Overall: α ≈ 0 and α = 1 are the best choices for estimating the rate of events and time between events respectively. However, neither perform that well when we have not seen any events (especially α ≈ 0), and will perform poorly when we care about the parameter that the prior performs poorly on. Choosing α = 1/3 provides a reasonable trade-off between the two, and has the additional desirable property that, whenever we have observed at least one event, we think that the rate of events we’ve observed (x/T) is equally as likely to be too high as too low.
Conclusion
Sevilla and Erdil correctly pointed out that using Laplace’s rule for a continuous observation (such as time) leads to inconsistencies. Here, we’ve laid out some details of the assumptions and use of this model. I’d strongly recommend you to make use of the full posterior distribution for your forecasting, and consider a Gamma(1/3, 0) prior.
Bonus: Kerman (2011) argues, for essentially the same reasons given here, that we should use a Beta(1/3, 1/3) rather than a Beta(1, 1) prior for probabilities.
The rate of an event is the average (mean) number of events that occur per unit time. For example, the number of births per year or pandemic per decade.
A proper distribution fulfils the requirements of a probability distribution: the probabilities are never negative, and the sum of probabilities across all outcomes is 1.
This is because the gamma and Poisson distributions are conjugate distributions.
Be wary that an alternative parameterisation of the gamma distribution is sometimes used, which has 1/(β+T) as the second parameter. Check the documentation for any software package or that you get the correct mean.

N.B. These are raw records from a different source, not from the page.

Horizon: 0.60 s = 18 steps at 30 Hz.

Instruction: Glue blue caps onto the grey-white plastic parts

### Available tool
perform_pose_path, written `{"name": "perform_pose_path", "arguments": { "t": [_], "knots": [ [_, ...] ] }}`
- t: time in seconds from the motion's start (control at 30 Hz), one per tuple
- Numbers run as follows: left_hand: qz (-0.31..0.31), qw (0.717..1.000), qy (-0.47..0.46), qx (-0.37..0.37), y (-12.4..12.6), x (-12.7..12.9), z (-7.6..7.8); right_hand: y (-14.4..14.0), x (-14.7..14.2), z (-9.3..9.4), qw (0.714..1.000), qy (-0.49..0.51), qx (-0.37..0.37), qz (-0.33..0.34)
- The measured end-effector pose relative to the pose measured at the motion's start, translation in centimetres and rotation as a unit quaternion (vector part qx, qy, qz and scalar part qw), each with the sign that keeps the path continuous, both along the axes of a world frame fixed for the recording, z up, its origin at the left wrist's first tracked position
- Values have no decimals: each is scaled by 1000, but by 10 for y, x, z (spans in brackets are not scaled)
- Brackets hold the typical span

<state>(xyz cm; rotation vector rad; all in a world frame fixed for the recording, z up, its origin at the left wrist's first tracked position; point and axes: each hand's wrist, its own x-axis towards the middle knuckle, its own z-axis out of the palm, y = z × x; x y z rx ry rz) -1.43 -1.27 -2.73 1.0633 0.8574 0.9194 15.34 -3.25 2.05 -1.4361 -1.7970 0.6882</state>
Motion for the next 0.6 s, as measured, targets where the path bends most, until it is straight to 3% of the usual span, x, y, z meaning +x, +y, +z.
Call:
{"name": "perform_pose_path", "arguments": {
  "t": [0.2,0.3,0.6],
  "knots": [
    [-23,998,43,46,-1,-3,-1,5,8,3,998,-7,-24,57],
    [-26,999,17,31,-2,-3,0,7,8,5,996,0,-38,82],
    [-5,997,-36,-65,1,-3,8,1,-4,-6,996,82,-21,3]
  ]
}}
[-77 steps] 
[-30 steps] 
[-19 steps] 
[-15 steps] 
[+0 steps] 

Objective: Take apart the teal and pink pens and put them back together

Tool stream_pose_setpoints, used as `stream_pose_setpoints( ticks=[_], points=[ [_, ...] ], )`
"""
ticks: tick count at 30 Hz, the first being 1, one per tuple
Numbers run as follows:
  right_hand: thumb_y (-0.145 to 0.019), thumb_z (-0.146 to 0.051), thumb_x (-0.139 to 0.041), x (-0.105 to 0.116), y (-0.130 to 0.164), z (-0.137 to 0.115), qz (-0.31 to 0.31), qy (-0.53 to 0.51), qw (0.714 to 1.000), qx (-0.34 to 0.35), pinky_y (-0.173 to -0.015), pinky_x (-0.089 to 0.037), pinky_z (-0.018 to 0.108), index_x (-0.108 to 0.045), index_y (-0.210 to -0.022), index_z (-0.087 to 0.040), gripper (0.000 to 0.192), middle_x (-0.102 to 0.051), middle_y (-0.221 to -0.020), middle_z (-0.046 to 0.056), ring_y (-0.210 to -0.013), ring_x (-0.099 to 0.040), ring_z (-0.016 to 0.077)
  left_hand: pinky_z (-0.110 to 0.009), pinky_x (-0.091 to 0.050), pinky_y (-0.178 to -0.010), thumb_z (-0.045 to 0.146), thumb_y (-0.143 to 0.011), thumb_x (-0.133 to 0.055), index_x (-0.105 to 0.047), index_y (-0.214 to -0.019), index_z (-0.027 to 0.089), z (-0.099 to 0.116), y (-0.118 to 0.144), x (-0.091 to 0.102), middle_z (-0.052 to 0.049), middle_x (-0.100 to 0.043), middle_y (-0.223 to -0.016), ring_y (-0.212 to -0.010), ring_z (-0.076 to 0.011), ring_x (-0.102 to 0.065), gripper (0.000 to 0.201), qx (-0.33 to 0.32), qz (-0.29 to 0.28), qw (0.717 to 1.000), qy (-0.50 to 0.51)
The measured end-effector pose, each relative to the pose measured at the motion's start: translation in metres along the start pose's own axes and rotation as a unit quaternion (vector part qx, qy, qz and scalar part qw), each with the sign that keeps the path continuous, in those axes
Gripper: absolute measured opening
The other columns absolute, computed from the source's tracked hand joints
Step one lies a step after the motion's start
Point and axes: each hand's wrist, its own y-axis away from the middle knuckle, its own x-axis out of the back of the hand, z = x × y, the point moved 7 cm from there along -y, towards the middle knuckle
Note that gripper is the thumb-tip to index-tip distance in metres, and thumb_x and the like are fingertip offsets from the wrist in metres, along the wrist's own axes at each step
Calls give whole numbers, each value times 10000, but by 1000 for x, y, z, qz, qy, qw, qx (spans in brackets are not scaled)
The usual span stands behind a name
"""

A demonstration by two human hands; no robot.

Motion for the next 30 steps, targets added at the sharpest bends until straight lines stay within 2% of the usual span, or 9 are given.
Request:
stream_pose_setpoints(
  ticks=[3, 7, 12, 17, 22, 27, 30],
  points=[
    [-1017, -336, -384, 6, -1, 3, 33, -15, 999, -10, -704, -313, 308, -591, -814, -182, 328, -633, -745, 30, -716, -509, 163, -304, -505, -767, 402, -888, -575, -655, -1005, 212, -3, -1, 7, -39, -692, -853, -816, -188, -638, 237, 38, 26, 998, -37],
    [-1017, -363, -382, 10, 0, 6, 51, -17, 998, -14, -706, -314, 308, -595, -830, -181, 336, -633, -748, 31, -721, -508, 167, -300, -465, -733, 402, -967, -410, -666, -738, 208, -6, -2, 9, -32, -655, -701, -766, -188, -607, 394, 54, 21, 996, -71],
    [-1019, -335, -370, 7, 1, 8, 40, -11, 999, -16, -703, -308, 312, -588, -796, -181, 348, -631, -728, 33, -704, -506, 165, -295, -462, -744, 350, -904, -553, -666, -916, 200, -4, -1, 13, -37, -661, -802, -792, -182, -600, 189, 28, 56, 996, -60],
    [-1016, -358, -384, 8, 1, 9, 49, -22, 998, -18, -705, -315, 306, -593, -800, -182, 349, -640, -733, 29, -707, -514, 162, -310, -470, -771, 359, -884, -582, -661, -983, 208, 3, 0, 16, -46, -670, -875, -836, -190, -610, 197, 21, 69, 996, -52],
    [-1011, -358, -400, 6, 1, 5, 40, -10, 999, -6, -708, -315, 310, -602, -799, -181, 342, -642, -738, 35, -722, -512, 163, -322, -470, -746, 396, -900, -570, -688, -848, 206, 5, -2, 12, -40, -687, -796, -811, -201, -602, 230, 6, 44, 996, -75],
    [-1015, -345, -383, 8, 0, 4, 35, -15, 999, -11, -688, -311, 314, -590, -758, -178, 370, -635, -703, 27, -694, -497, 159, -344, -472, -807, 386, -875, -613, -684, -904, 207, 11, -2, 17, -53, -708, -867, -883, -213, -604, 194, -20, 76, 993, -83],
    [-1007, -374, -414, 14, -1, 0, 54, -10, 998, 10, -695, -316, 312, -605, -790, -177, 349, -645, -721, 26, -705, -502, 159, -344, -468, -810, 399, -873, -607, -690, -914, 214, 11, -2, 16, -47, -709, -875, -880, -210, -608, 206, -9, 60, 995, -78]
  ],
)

Be wary that an alternative parameterisation of the negative binomial distribution is sometimes used, which has t / (t + β + T) as the second parameter. Check the documentation for any software package or that you get the correct mean.
A proper posterior requires α + x > 0 and β + T > 0. As long as we have observations for a non-zero amount of time, then T > 0 and hence β = 0 is valid. However, we cannot guarantee that we observe an event (we might have x = 0) which requires the strict inequality α > 0.
The difference here is intuitively confusing but can be explained due to considering what happens when events are rare. Here, the expectation of the time between events will greatly be affected by how much you believe that very large values of the time between events is possible. Furthermore, due to the lack of data, this belief is largely driven by your prior. Therefore, for an accurate mean (across all possible value of times between events) you prefer to underestimate the time between events, or equivalently overestimate the rate of events. This problem only occurs when considering expectations.